Nobody Wants Terrell Owens: Former NFL Superstar Signs With “Indoor Football League”
After months and months on the free agent market, wide receiver Terrell Owens has finally agreed to terms with Dallas.
That would be the Allen Wranglers of the Indoor Football League, where he has agreed to become a player and co-owner. The team’s current general manager is Drew Pearson, the former great Cowboys receiver.
Owens, 38, tweeted about the signing earlier today. He will play in all of the team’s home games, although it hasn’t yet been decided whether he will play in the road games, according to a report on ESPN. (What kind of a player signs with a team and is “unsure” whether he will play in the road games?)
The season starts on February 25th. The IFL is a 16-team league. It was created as a combination of the Intense Football League and United Indoor Football. (Has anyone ever heard of either of those leagues? sure haven’t.)
Last season, the Wranglers went 10-4 but lost in the conference championship game (or whatever you call it). If they make it that far this year, let’s hope it’s a home game so T.O. can play.
Who knows? This could finally be the opportunity for T.O. to capture that elusive championship.
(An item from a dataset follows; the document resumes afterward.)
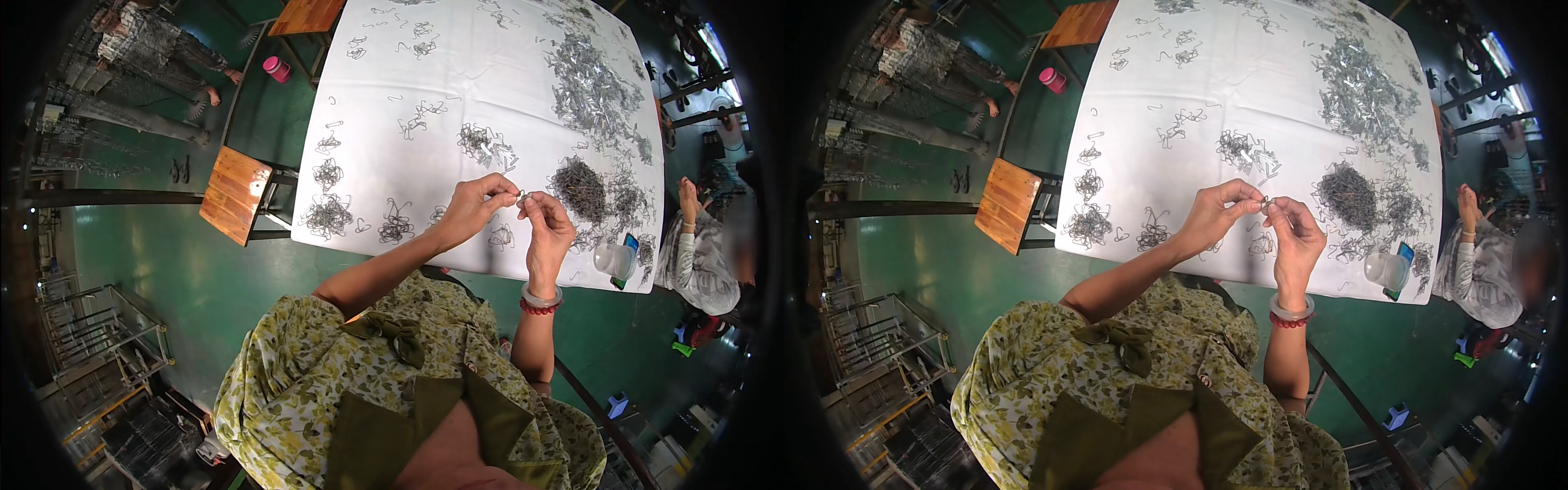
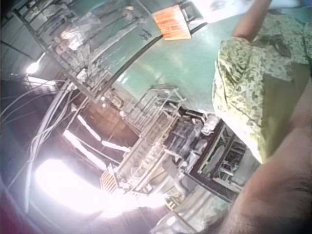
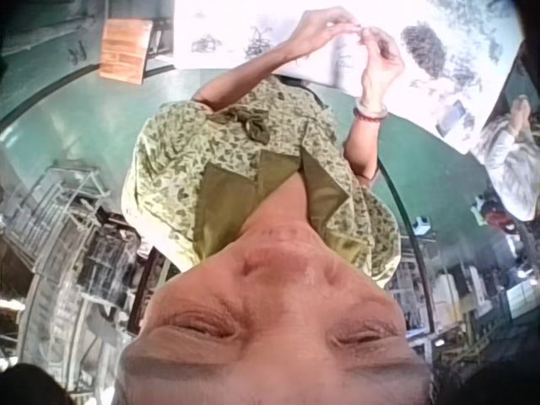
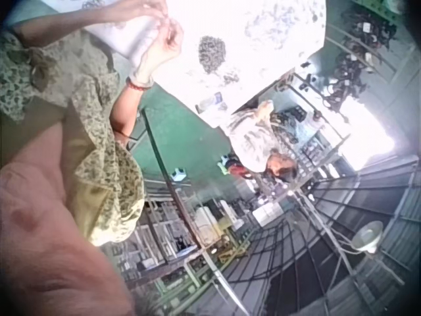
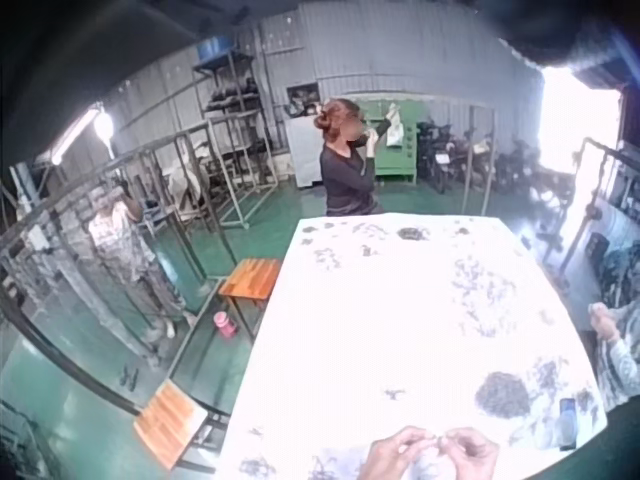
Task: The person sits at a table and repeatedly picks up small wire pieces, bends them into loops, and places them into a pile. They occasionally adjust the pile of wires on the table while continuing the repetitive assembly.
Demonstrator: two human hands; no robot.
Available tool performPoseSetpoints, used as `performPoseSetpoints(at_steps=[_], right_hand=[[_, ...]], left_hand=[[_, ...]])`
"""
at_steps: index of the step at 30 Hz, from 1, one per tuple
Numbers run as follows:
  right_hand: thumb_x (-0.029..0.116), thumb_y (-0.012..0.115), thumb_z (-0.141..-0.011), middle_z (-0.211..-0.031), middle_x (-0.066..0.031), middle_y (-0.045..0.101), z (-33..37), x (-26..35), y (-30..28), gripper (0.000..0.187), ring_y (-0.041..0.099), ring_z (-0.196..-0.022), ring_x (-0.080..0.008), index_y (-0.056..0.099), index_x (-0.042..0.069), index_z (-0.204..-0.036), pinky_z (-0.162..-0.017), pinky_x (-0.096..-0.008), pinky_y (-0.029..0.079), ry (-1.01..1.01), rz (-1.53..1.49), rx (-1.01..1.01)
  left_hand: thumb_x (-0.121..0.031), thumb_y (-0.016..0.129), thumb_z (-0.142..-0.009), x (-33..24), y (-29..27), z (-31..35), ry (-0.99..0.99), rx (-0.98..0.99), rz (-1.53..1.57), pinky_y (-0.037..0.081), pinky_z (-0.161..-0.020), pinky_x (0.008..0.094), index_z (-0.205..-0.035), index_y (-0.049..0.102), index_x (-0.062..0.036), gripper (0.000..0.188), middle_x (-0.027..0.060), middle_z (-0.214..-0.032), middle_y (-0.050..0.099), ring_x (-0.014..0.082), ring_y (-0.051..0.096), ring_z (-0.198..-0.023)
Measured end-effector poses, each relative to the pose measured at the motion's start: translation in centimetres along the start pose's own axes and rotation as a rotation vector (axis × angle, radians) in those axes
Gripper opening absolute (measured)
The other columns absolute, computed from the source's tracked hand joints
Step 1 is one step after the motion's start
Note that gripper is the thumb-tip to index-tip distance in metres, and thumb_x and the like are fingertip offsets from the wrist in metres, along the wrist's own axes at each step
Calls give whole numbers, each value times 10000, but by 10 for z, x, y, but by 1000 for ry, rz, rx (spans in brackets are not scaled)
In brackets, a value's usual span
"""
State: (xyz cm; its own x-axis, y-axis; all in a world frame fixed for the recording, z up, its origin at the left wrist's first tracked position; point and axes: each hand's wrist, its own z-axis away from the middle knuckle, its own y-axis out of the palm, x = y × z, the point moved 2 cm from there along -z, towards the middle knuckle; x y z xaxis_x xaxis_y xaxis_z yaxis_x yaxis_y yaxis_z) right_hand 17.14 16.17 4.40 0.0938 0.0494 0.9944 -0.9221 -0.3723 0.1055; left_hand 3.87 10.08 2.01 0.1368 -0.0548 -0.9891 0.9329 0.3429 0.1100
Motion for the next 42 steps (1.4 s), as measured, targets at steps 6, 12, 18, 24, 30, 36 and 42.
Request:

Maybe he’ll even get inducted into the Indoor Football League Hall of Fame. (That’s definitely an accomplishment for his mantle.)
Owens was drafted in the third round of the 1996 NFL draft by the San Francisco 49ers. He has played for five teams throughout his career: San Francisco (1996-2003), Philadelphia Eagles (2004-2005), Dallas Cowboys (2006-2008), Buffalo Bills (2009), and Cincinnati Bengals (2010).
He missed the entire 2011 season as he rehabbed from a torn ACL. Late in the season, he made a video of him working out for all 32 NFL teams but he went unsigned, and it’s looking more and more like he will never again play in the National Football League.
He has played in the postseason eight times with the Niners, Eagles, and Cowboys, but his teams are just 4-7 in those games. He delivered two of the more underrated postseason moments in history: with San Francisco, he caught a 25-yard game-winning touchdown with three seconds left to beat the Green Bay Packers in the wild-card round of the 1998 playoffs, a play known as the Redemption Reception; and with the Philadelphia Eagles, he turned in a nine-catch, 122-yard game on a surgically repaired ankle against the New England Patriots in Super Bowl XXXIX.
Yet despite his postseason success, Owens has never won a Super Bowl.
He ranks second in NFL history in receiving yards (15,934) and receiving touchdowns (153), and sixth in receptions (1078).